There are many reasons not to denomalize. First, speed of select queries is not the only or even main concern with databases. Integrity of the data is the first concern. If you denormalize then you have to put into place techniques to keep the data denormalized as the parent data changes. So suppose you take to storing the client name in all tables instead of joining to the client table on the client_Id. Now when the name of the client changes (100% chance some of the names of clients will change over time), now you need to update all the child records to reflect that change. If you do this wil a cascade update and you have a million child records, how fast do you suppose that is going to be and how many users are going to suffer locking issues and delays in their work while it happens? Further most people who denormalize because "joins are slow" don't know enough about databases to properly make sure their data integrity is protected and often end up with databases that have unuseable data becasue the integrity is so bad.

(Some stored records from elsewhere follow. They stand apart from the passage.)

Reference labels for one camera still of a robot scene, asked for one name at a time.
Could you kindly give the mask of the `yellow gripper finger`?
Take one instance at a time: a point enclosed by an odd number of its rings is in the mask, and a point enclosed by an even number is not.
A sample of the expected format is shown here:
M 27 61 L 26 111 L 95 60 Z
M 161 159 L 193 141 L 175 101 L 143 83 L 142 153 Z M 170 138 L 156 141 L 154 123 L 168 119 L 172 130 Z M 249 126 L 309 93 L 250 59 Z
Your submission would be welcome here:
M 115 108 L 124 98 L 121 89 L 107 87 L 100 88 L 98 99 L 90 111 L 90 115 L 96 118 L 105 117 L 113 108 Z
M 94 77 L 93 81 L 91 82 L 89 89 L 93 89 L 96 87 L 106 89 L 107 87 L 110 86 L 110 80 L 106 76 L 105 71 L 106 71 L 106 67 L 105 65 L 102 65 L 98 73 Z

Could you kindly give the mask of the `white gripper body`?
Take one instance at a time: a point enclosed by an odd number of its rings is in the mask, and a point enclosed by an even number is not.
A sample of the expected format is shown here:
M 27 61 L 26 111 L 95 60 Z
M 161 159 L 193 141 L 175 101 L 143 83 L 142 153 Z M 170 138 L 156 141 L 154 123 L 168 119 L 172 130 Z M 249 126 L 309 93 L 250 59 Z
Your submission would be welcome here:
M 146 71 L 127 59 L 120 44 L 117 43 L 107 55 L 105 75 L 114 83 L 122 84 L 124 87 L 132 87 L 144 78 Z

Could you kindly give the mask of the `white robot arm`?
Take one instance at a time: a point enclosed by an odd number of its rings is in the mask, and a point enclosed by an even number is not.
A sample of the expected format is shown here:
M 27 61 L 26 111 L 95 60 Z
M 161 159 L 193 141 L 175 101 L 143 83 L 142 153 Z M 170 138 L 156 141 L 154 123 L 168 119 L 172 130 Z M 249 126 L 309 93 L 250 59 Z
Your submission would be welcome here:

Denormalization is a complex process that requires an thorough understanding of database performance and integrity if it is to be done correctly. Do not attempt to denormalize unless you have such expertise on staff.

Joins are quite fast enough if you do several things. First use a suggorgate key, an int join is almost alawys the fastest join. Second always index the foreign key. Use derived tables or join conditions to create a smaller dataset to filter on. If you have a large very complex database, then hire a professional database person with experience in partioning and managing huge databases. There are plenty of techniques to improve performance without getting rid of joins.

If you just need query capability, then yes you can design a datawarehouse which can be denormalized and is populated through an ETL tool (optimized for speed) not user data entry.


Joins are slow if

  • the data is improperly indexed
  • results poorly filtered
  • joining query poorly written
  • data sets very large and complex

So, true, the bigger your data sets the the more processing you'll need for a query but checking and working on the first three options of the above will often yield great results.

Your source gives denormalization as an option. This is fine only as long as you've exhausted better alternatives.


The joins can be slow if large portions of records from each side need to be scanned.

Like this:

SELECT  SUM(transaction)
FROM    customers
JOIN    accounts
ON      account_customer = customer_id

Even if an index is defined on account_customer, all records from the latter still need to be scanned.

For the query list this, the decent optimizers won't probably even consider the index access path, doing a HASH JOIN or a MERGE JOIN instead.

Note that for a query like this:

SELECT  SUM(transaction)
FROM    customers
JOIN    accounts
ON      account_customer = customer_id
WHERE   customer_last_name = 'Stellphlug'

the join will most probably will be fast: first, an index on customer_last_name will be used to filter all Stellphlug's (which are of course, not very numerous), then an index scan on account_customer will be issued for each Stellphlug to find his transactions.

Despite the fact that these can be billions of records in accounts and customers, only few will actually need to be scanned.